BESS DAWSON-HUGHES, M.D., is a professor of medicine at Tufts University and chief of the Calcium and Bone Metabolism Laboratory at the Jean Mayer U.S. Department of Agriculture Human Nutrition Research Center on Aging at Tufts University. She directs the Metabolic Bone Disease Clinic at New England Medical Center. Dr. Dawson-Hughes received her B.A. in chemistry from Randolph-Macon Women's College and her M.D. from Tufts University School of Medicine. She is a member of the Board of Trustees of the National Osteoporosis Foundation and serves on the Councils of the American Society for Bone and Mineral Research and the American Society for Clinical Nutrition. Dr. Dawson-Hughes ' research is directed at examining ways in which calcium, vitamin D, and other nutrients influence age-related loss of bone mass and risk of fragility fractures. She has published over 180 peer-reviewed journal articles, book chapters, abstracts, and reviews.
JOHANNA T. DWYER, D.Sc., R.D., is director of the Frances Stern Nutrition Center at New England Medical Center and professor in the Departments of Medicine and of Community Health at the Tufts Medical School and School of Nutrition Science and Policy in Boston. She is also a senior scientist at the Jean Mayer U.S. Department of Agriculture Human Nutrition Research Center on Aging at Tufts University. Dr. Dwyer's work centers on life-cycle related concerns such as the prevention of diet-related disease in children and adolescents, and maximization of quality of life and health in the elderly. She also has a long-standing interest in vegetarian and other alternative lifestyles. She is currently the editor of Nutrition Today and on the editorial board for Family Economics and Nutrition Reviews. She received her D.Sc. and M.Sc. from the Harvard School of Public Health, an M.S. from the University of Wisconsin, and received her undergraduate degree with distinction from Cornell University. She is a member of the Food and Nutrition Board, the Technical Advisory Committee of the Nutrition Screening Initiative, past president of the American Society for Nutritional Sciences, and a past president of the Society for Nutrition Education.

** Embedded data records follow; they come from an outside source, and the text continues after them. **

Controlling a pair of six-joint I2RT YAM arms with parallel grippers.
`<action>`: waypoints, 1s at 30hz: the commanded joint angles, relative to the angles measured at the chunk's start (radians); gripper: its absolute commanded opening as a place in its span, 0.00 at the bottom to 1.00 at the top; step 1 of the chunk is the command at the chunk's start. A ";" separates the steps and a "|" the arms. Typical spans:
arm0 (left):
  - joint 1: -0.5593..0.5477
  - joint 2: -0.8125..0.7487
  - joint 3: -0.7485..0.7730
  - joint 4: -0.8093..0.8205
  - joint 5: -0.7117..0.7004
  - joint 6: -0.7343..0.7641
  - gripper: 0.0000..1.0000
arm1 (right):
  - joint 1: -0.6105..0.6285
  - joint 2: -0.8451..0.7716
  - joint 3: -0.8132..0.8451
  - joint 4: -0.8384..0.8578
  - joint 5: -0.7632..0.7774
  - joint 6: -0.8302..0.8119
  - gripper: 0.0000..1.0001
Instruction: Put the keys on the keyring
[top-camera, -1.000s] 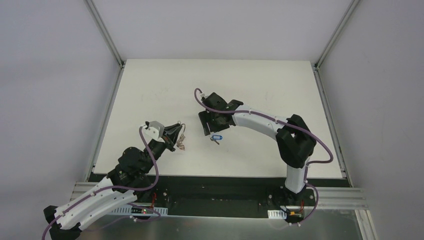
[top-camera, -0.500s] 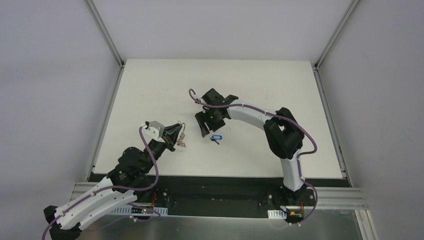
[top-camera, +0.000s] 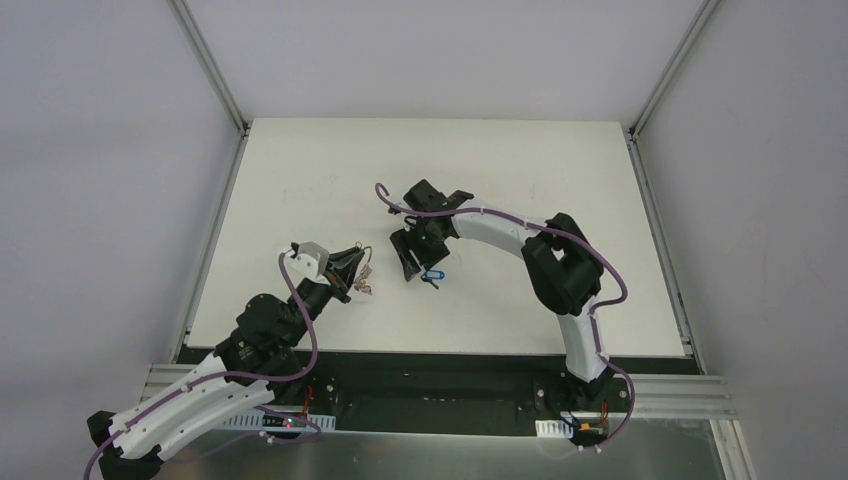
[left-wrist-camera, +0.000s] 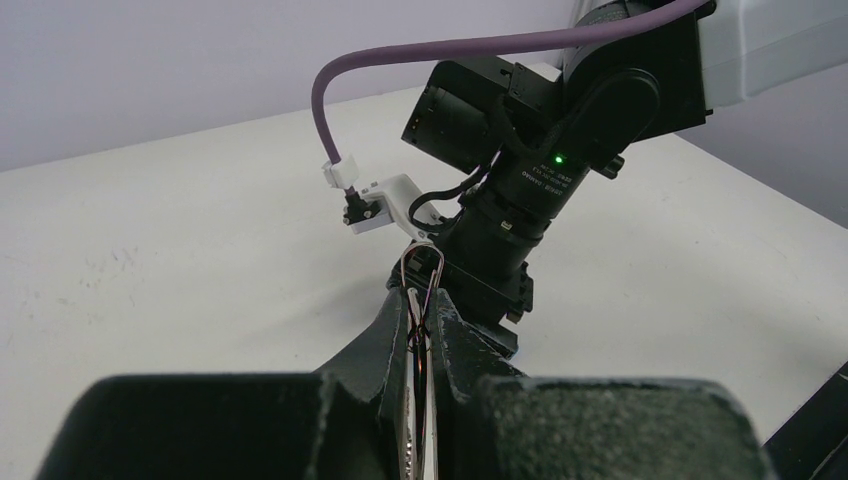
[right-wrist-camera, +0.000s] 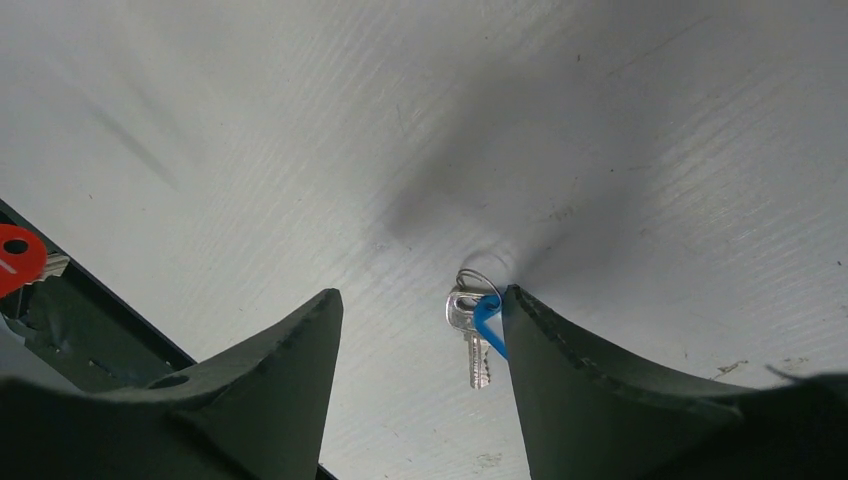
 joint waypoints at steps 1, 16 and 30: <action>-0.008 0.000 0.010 0.034 0.001 -0.011 0.00 | -0.005 0.012 0.038 -0.006 -0.023 -0.029 0.62; -0.008 0.002 0.009 0.033 0.002 -0.011 0.00 | -0.005 0.013 0.046 -0.001 0.009 -0.038 0.55; -0.008 0.012 0.011 0.037 0.004 -0.010 0.00 | -0.008 0.034 0.023 0.008 0.006 -0.051 0.54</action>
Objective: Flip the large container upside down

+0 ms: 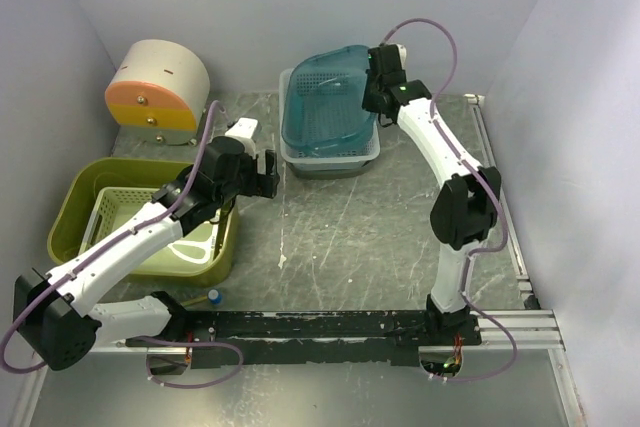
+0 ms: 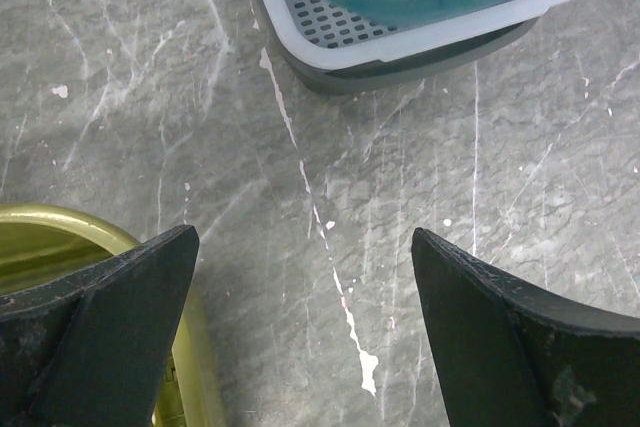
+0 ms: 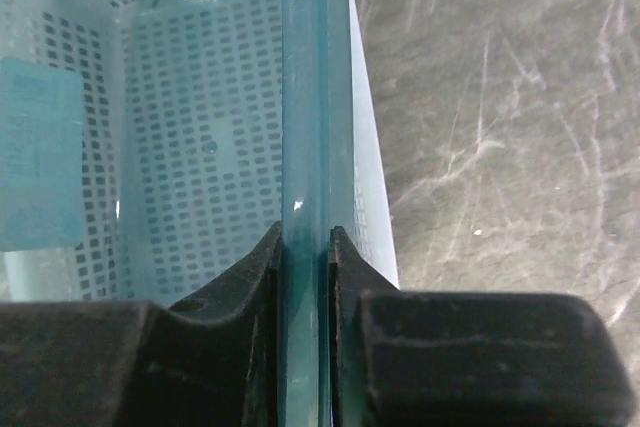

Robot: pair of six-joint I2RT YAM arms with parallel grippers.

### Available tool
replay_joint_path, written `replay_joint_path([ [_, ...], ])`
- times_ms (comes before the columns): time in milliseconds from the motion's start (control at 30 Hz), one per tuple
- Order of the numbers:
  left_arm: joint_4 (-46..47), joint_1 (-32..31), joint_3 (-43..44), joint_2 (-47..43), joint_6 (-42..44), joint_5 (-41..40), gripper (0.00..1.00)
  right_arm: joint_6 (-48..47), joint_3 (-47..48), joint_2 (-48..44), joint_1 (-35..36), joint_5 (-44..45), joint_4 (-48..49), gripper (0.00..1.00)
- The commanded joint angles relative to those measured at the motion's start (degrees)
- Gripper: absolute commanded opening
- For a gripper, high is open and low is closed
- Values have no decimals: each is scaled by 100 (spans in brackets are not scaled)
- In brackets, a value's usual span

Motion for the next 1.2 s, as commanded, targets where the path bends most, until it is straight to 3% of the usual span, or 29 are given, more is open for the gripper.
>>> replay_joint_path([
  [0,-141,3,155,83,27,-86,100,-143,-12,-550,-43,-41,228,0],
  [267,-161,-1,288,64,72,-77,100,-428,-694,-1759,-60,601,388,0],
  [567,-9,0,550,345,62,412,100,-1254,-2230,-3222,-327,3773,109,0],
  [667,105,0,680,523,44,687,100,-1691,-2495,-3305,-331,5040,5,0],
  [800,276,-2,830,836,12,1112,99,-2313,-2804,-3287,-308,5788,85,0],
  [900,316,0,947,1041,-5,1308,99,-2122,-2948,-3249,-261,5673,-111,0],
  [1000,368,-1,936,1120,-16,1419,99,-1417,-2997,-3184,-248,5052,-657,0],
  [1167,409,-2,831,1105,-16,1456,99,-689,-3520,-3141,-247,4031,-737,0],
])
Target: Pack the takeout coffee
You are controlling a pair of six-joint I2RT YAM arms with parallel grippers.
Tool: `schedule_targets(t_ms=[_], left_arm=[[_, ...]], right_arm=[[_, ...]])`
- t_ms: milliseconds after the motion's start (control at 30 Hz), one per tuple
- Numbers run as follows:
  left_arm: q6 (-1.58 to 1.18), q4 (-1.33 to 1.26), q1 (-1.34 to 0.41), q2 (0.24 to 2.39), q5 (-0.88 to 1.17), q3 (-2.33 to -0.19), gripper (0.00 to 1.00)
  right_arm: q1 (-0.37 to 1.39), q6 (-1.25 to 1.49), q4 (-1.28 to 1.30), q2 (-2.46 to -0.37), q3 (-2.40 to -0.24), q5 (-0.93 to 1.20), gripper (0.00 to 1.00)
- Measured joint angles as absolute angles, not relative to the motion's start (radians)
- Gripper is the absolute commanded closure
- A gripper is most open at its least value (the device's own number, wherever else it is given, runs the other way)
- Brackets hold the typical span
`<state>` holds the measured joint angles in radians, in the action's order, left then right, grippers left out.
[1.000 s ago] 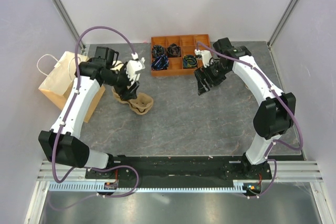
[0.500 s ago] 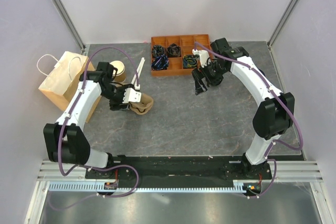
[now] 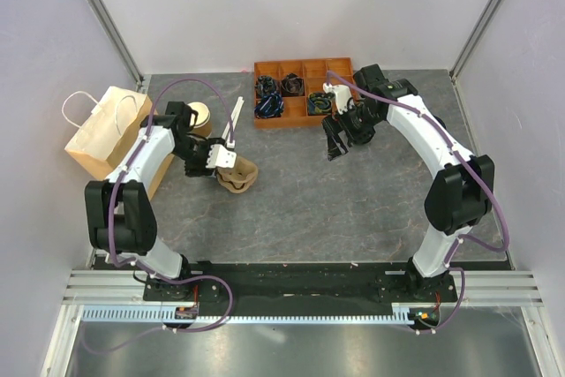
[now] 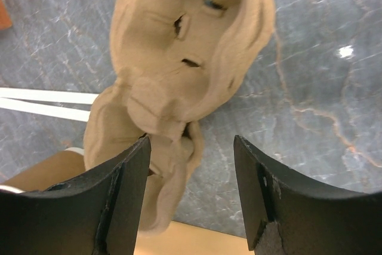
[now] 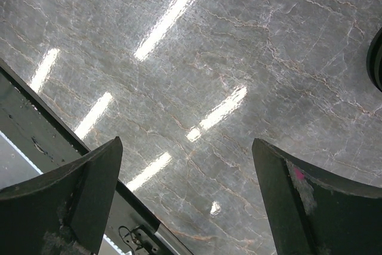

JOHN W. ERDMAN, JR., Ph.D., is professor of nutrition in food science and human nutrition and in internal medicine at the University of Illinois at Champaign-Urbana and director of the Division of Nutritional Sciences. Dr. Erdman received his B.S. and Ph.D. in food science at Rutgers University. His research interests include the effects of food processing on nutrient retention, the metabolic roles of vitamin A and beta carotene, and the bioavailability of minerals from foods. His research regarding soy protein has extended into studies on the impact of non-nutrient components of foods such as phytoestrogens on chronic disease. Dr. Erdman is currently vice-chair of the Food and Nutrition Board (FNB) and is a former member of the FNB's Committee on Opportunities in the Nutrition and Food Sciences and its Committee on the Nutrition Components of Food Labeling. He was also a member of the Subcommittee on the Bioavailability of Nutrients, Committee on Animal Nutrition, Board on Agriculture.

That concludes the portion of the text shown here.